Kirkus Reviews QR Code
THE FIRST LADY OF FLEET STREET by Eilat Negev

THE FIRST LADY OF FLEET STREET

The Life of Rachel Beer: Crusading Heiress and Newspaper Pioneer

by Eilat Negev and Yehuda Koren

Pub Date: March 1st, 2012
ISBN: 978-0-553-80743-1
Publisher: Bantam

Portrait of two important late-19th-century English families and their connection to the newspaper industry.

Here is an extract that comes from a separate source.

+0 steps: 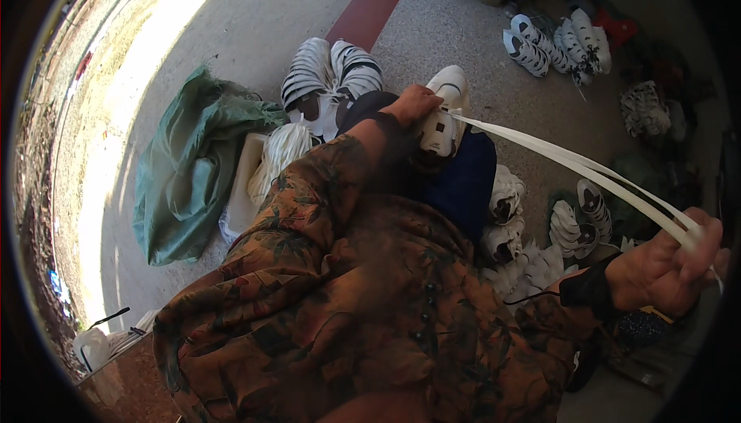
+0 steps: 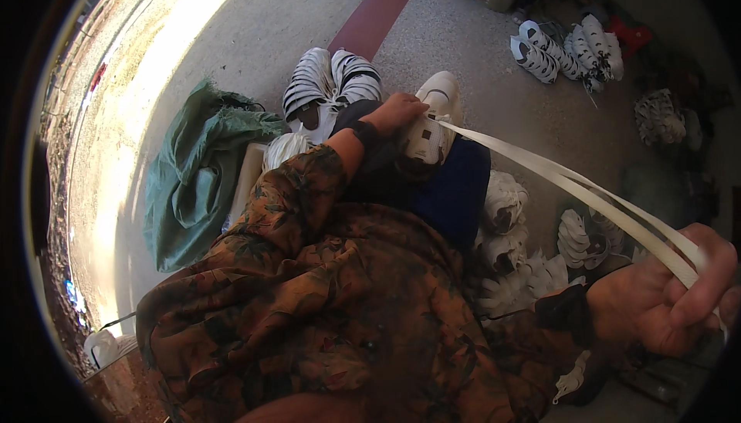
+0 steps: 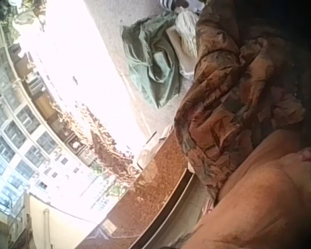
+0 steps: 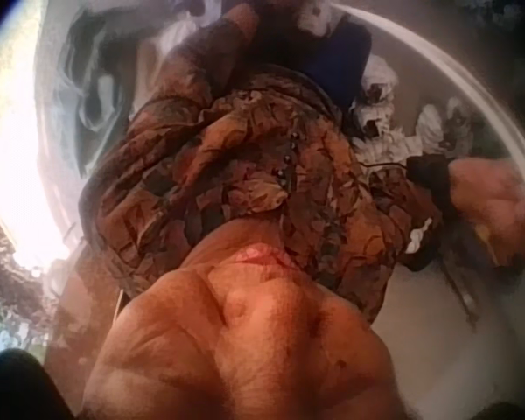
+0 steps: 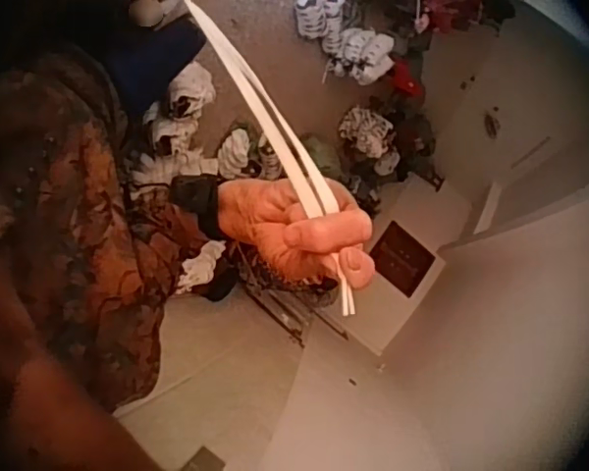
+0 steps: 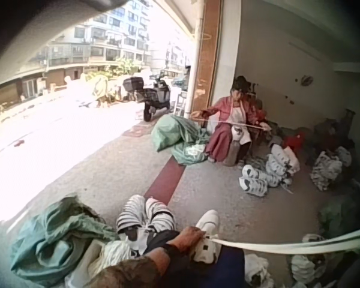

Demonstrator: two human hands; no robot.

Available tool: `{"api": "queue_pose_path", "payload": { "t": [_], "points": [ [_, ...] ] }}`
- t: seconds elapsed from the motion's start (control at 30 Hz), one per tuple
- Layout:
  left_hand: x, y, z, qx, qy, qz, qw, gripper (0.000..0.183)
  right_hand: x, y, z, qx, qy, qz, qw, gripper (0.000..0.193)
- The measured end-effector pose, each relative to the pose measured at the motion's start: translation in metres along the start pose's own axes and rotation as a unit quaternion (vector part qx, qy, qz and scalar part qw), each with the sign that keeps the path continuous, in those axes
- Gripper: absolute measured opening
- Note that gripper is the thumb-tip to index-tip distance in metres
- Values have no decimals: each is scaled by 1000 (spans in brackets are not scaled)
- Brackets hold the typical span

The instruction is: Lacing and organizing shoe uppers during manufacturing process.

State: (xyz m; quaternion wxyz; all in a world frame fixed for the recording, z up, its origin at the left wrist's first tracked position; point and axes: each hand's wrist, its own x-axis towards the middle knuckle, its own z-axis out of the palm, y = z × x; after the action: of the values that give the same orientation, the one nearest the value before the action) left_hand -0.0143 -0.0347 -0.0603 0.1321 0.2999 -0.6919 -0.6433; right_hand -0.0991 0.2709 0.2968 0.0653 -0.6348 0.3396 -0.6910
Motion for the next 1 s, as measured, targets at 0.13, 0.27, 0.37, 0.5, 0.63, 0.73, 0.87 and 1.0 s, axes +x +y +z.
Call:
{"api": "queue_pose_path", "payload": {
  "t": [0.13,0.27,0.37,0.5,0.63,0.73,0.87,1.0],
  "points": [
    [0,-4,-11,223,-12,254,941,26,-4,-2,0,-341,179,-86,919,21],
    [-3,9,-6,-142,4,-69,987,31,7,-4,4,107,2,34,994,22],
    [-19,22,-3,-132,142,25,981,34,18,1,20,226,-38,89,969,23],
    [-52,36,6,83,162,400,898,31,39,15,52,303,-84,125,941,22],
    [-57,38,19,155,-181,311,920,26,44,56,86,214,-269,66,937,10],
    [-56,21,27,274,-161,285,905,21,21,93,88,115,-326,134,929,22],
    [-50,-2,33,257,-162,315,899,21,-55,204,69,-159,-182,411,879,13],
    [-52,-4,34,264,-157,339,889,22,-144,289,42,-294,-99,447,839,14]
  ]
}}
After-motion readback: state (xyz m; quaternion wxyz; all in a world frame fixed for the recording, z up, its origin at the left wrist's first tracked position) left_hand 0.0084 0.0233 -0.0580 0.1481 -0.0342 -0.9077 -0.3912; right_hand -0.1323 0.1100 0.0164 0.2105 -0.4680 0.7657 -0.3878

Negev and Koren (Lover of Unreason: Assia Wevill, Sylvia Plath's Rival and Ted Hughes' Doomed Love, 2006, etc.) spend an inordinate amount of time detailing the religious ancestry and great wealth of Rachel Sassoon and her husband Frederick Beer, even though both rejected their Jewish heritage. Not until well into the narrative do the authors finally begin to chronicle how the owners of the Observer and the Sunday Times took active roles in their business. This period was a time of great social and political changes, completely altering the methods of reporting the news. The advent of the telegraph enabled instant news and regular columns from around the world. The socialite pair first became active in the running of their newspapers in the early 1890s, and Rachel maintained her role throughout her husband’s subsequent illness. Over a mere eight years, Rachel’s papers righteously reported women’s issues, the working poor, the Dreyfus Affair, the Boer War and the establishment of the Penny Post. Even as she attempted to maintain a neutral position, her liberal views shaped her newspapers and influenced government and the populace alike. After Frederick’s death in 1901, she ceased her involvement with the papers entirely. Even so, her influence on journalism and particularly women in journalism ensured her place in history, even though those tedious Victorian “gentlemen” generally ignored and dismissed her work.

The successes and sufferings of the Beers and Sassoons makes for interesting material (Rachel was poet Siegfried’s aunt), but the authors missed an important opportunity to concentrate more on Rachel’s success in running her newspapers.